Metering D.C. cabs would continue the three-decade-long tradition of local leaders pursuing the worst possible public-transit policies. It began with the destruction of one of the country’s finest light-rail systems in the ’60s, which was followed shortly by a disastrous web of freeways mercifully truncated by citizen opposition. The area then conned the federal government into building a subway system by promising twice as many riders as was eventually the case. Whatever advantage D.C. might have gained from the subway was soon lost as Metro dispersed development once centered downtown and provided easier city access for non-taxpaying suburban day-trippers. Now a city in which more than a third of its citizens are without a car is threatened with curtailment of its bus system because it can’t afford to fund its share of the suburb-oriented subway. Most recently, the mayor proposed a bizarre plan under which all tour buses were to be directed to that well-known attraction—New York Avenue NE—and inspected for $95 by a city that supervises its own affairs only by shorting the till a few hundred-million dollars and having various departments turned over to the courts.
Gutting the taxi industry would fit this pattern, but it would also buck an international trend toward taxi deregulation in order to improve service and reduce costs. One of the most dramatic examples occurred this summer in Indianapolis, Ind., when the city eliminated the cap on taxi licenses, set only a maximum—but no minimum—fare, and invited businesses to start jitney services at whatever rates they wished.
In four months, the number of Indianapolis cab companies doubled, fares dropped 7 percent, and cabdrivers even started wearing ties. Further, there was not a single taxi-related complaint. Says mayoral special assistant Tom Rose, who spearheaded the plan, it’s been a “really dramatic, dramatic improvement.”
Rose said that switching to a zone system was not considered, because the changes being proposed already seemed to be as radical as local politics would allow.
Reviving jitney service—lobbied out of existence across America early this century by bus companies—marks a radical change. A jitney is a cross between a taxi and a bus—basically an oversize taxi running along a set route. In Indianapolis, the owners rather than the city set the routes, although Rose says the government is talking to some of the companies about providing service to help inner-city residents get to jobs in outlying areas. In D.C., jitney service could quickly compensate for Metro cutbacks or provide improved service, say, from east of the Anacostia to other parts of the city.

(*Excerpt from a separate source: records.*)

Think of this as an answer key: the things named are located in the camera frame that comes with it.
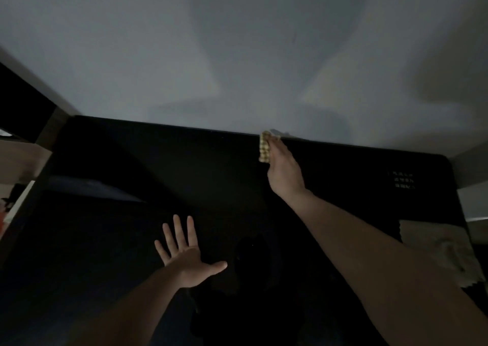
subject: beige cloth
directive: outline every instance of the beige cloth
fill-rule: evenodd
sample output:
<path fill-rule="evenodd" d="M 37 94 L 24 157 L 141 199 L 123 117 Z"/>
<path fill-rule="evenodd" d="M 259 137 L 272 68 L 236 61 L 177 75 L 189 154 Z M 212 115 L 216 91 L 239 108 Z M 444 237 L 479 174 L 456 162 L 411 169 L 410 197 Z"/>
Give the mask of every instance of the beige cloth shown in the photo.
<path fill-rule="evenodd" d="M 460 287 L 469 287 L 485 276 L 474 256 L 466 229 L 450 224 L 400 220 L 402 242 L 428 254 L 447 270 Z"/>

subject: forearm
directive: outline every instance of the forearm
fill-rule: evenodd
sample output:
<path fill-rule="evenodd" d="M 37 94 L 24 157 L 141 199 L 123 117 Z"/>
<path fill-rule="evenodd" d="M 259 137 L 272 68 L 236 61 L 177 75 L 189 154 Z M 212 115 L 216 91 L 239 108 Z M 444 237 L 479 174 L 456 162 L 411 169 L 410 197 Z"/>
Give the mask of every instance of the forearm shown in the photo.
<path fill-rule="evenodd" d="M 484 315 L 428 259 L 308 191 L 285 201 L 390 345 L 478 344 L 488 337 Z"/>
<path fill-rule="evenodd" d="M 178 288 L 177 275 L 166 268 L 157 270 L 113 307 L 74 332 L 68 345 L 148 344 Z"/>

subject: person's left arm
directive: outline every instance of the person's left arm
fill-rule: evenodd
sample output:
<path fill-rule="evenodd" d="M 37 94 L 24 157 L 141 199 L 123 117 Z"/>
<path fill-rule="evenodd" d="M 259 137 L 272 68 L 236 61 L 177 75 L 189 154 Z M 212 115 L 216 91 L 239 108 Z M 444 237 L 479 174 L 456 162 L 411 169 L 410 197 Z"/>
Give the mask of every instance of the person's left arm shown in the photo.
<path fill-rule="evenodd" d="M 158 240 L 154 242 L 164 268 L 156 270 L 106 312 L 74 330 L 68 346 L 147 345 L 178 289 L 199 285 L 227 267 L 226 262 L 202 263 L 192 217 L 187 219 L 188 243 L 178 215 L 173 221 L 176 242 L 168 224 L 162 225 L 169 253 Z"/>

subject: pinky finger
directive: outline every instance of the pinky finger
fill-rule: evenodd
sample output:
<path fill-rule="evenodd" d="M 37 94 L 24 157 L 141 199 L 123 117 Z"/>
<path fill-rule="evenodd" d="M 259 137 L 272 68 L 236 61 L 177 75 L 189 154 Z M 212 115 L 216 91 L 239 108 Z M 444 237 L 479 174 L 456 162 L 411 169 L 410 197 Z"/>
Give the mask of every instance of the pinky finger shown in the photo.
<path fill-rule="evenodd" d="M 164 263 L 164 266 L 168 265 L 168 262 L 171 260 L 171 257 L 169 257 L 166 250 L 162 247 L 161 242 L 159 242 L 158 240 L 155 240 L 154 246 L 156 247 L 156 251 L 159 253 L 159 256 L 161 257 L 161 260 Z"/>

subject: hand
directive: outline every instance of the hand
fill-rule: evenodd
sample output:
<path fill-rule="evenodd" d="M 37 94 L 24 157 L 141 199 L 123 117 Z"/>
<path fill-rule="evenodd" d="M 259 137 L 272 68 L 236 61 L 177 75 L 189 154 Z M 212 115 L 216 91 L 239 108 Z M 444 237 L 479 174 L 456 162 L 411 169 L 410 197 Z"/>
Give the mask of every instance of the hand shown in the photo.
<path fill-rule="evenodd" d="M 188 244 L 186 243 L 185 234 L 181 228 L 180 217 L 173 216 L 175 225 L 176 245 L 169 225 L 164 223 L 162 231 L 168 244 L 170 255 L 162 248 L 161 242 L 154 241 L 156 250 L 164 263 L 165 270 L 169 270 L 177 276 L 178 285 L 181 288 L 189 288 L 199 285 L 211 275 L 215 275 L 223 271 L 227 267 L 225 261 L 209 265 L 202 263 L 200 260 L 200 249 L 198 248 L 197 233 L 193 218 L 188 216 L 186 219 L 186 227 L 188 231 Z"/>
<path fill-rule="evenodd" d="M 307 192 L 302 171 L 281 139 L 271 137 L 268 143 L 270 147 L 269 184 L 273 192 L 288 203 L 294 195 Z"/>

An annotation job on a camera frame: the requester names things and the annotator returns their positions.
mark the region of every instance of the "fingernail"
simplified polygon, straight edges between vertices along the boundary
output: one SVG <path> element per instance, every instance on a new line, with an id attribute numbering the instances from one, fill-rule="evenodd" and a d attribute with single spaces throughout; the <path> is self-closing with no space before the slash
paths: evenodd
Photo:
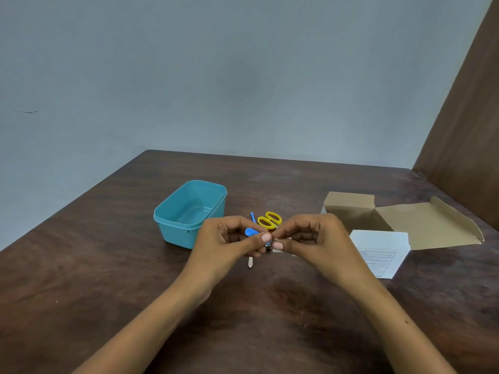
<path id="1" fill-rule="evenodd" d="M 272 238 L 272 235 L 269 233 L 269 232 L 265 232 L 262 236 L 261 236 L 261 240 L 266 243 L 268 241 L 270 241 Z"/>
<path id="2" fill-rule="evenodd" d="M 283 248 L 284 248 L 284 245 L 280 242 L 280 241 L 275 241 L 273 244 L 272 244 L 272 248 L 273 249 L 277 249 L 278 251 L 282 251 Z"/>

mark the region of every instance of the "forearm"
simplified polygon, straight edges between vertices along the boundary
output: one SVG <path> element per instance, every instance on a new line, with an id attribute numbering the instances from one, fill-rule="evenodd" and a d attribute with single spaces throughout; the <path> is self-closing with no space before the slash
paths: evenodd
<path id="1" fill-rule="evenodd" d="M 456 373 L 379 281 L 349 292 L 378 332 L 396 373 Z"/>
<path id="2" fill-rule="evenodd" d="M 74 373 L 143 373 L 186 313 L 199 303 L 194 283 L 177 279 Z"/>

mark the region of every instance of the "open cardboard box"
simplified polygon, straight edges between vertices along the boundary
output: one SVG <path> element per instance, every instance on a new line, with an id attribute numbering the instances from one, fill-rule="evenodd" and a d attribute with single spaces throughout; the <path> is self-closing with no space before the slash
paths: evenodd
<path id="1" fill-rule="evenodd" d="M 429 202 L 375 207 L 374 195 L 329 192 L 323 213 L 335 214 L 378 278 L 393 278 L 410 250 L 482 244 L 478 226 L 432 196 Z"/>

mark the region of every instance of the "right hand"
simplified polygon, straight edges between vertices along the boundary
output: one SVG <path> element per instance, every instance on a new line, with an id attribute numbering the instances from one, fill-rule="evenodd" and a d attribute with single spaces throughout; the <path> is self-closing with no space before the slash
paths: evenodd
<path id="1" fill-rule="evenodd" d="M 272 238 L 272 248 L 305 259 L 347 292 L 376 281 L 343 223 L 333 214 L 295 215 L 272 232 Z"/>

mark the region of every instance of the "plastic container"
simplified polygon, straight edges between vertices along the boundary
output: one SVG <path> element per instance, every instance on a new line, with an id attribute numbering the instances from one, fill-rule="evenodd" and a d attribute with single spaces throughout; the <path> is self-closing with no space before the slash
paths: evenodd
<path id="1" fill-rule="evenodd" d="M 167 242 L 192 249 L 203 221 L 224 215 L 226 196 L 225 186 L 189 181 L 156 207 L 154 220 Z"/>

I suggest two easily made improvements to the D.C. taxi system: Drivers would benefit if Zone 1 were split in two, which would mean an immediate leap in income for cabbies, much of it from government workers, journalists, and tourists. For riders, I propose a flat airport-to-downtown fare (used in a number of cities) that would eliminate many of the cheating complaints.
But in the politics of D.C., such common-sense solutions carry little weight. Like a kid with a watch, the temptation for our leaders is just too great. Even if it works, you got to take it apart.